**TASK ITEM:** Please write out exactly the lines from the one with "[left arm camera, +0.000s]" through the end of the data below, both ends included, and omit any pictures.

**INFORMATION PROVIDED:**

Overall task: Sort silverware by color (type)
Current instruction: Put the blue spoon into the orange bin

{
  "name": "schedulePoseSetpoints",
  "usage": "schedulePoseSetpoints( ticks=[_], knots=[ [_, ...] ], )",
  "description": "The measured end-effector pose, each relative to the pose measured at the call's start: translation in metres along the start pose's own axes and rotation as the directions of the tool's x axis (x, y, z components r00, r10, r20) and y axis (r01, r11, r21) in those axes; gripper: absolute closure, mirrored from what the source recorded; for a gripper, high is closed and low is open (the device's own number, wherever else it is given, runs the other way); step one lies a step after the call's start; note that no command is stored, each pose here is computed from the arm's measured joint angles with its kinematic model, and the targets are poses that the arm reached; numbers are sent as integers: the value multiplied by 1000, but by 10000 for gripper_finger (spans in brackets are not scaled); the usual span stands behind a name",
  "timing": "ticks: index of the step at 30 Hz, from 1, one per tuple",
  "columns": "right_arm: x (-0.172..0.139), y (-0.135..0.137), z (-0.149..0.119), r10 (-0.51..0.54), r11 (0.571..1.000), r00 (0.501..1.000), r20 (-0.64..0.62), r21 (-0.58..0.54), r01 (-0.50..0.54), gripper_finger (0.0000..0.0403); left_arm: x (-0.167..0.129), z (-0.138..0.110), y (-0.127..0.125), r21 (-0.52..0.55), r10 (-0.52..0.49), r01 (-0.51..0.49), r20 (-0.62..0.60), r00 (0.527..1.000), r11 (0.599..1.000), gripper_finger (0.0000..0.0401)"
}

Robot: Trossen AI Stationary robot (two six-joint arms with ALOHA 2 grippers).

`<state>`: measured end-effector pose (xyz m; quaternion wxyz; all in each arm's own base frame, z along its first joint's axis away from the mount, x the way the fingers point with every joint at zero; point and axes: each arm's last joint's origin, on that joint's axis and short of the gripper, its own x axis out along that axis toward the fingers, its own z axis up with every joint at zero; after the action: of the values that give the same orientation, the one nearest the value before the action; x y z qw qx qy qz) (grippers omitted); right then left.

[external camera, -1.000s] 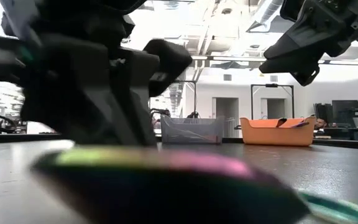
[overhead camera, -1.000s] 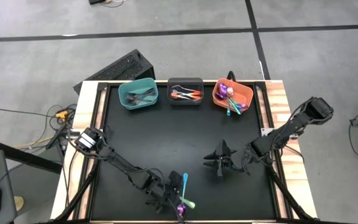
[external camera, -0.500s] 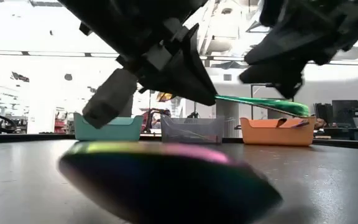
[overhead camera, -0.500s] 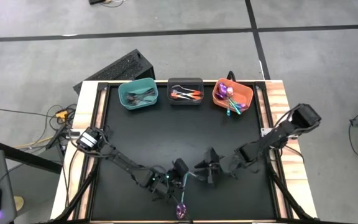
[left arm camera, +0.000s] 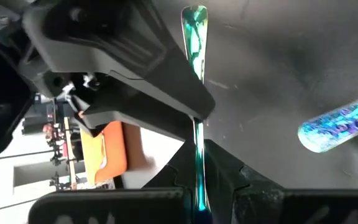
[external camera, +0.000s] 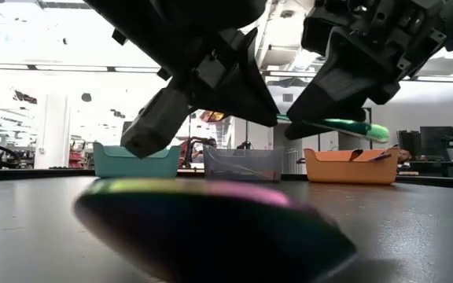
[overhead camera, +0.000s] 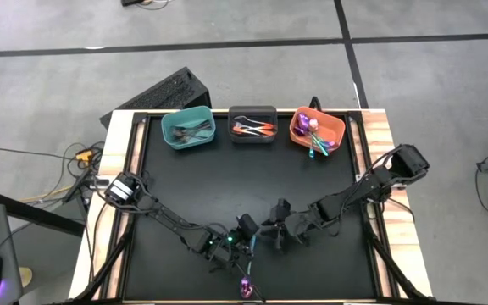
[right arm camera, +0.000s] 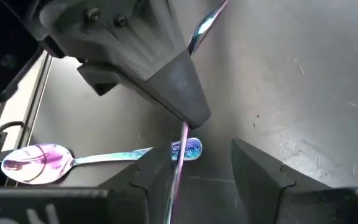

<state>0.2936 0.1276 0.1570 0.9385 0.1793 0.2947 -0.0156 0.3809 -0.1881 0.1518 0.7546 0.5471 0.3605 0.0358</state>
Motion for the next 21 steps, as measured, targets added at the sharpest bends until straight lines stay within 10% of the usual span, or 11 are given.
schedulePoseSetpoints(
  ticks=[13,21],
  knots=[
    [-5,-1,0,-8,999,1000,-30,-32,8,389,4,2,7,-140,32,-28,28,999,990,387],
    [-54,-25,7,-425,902,905,-16,-94,421,394,11,-1,16,-392,39,-25,27,999,920,292]
  ],
)
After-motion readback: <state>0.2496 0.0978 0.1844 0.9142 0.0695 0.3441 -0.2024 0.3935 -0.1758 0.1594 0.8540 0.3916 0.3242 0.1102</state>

**SOLUTION TO THIS PROBLEM:**
[left arm camera, +0.000s] 
[external camera, +0.000s] 
[overhead camera, +0.000s] 
[right arm camera, +0.000s] 

<state>0.2936 0.1276 0.1570 0.9385 0.1793 0.2947 -0.0156 0.3809 -0.1881 0.1518 0.7546 0.5471 0.3605 0.0358</state>
Motion for the next 21 steps, as measured, targets added at the sharpest bends until straight lines stay within 10% of the usual span, or 11 are given.
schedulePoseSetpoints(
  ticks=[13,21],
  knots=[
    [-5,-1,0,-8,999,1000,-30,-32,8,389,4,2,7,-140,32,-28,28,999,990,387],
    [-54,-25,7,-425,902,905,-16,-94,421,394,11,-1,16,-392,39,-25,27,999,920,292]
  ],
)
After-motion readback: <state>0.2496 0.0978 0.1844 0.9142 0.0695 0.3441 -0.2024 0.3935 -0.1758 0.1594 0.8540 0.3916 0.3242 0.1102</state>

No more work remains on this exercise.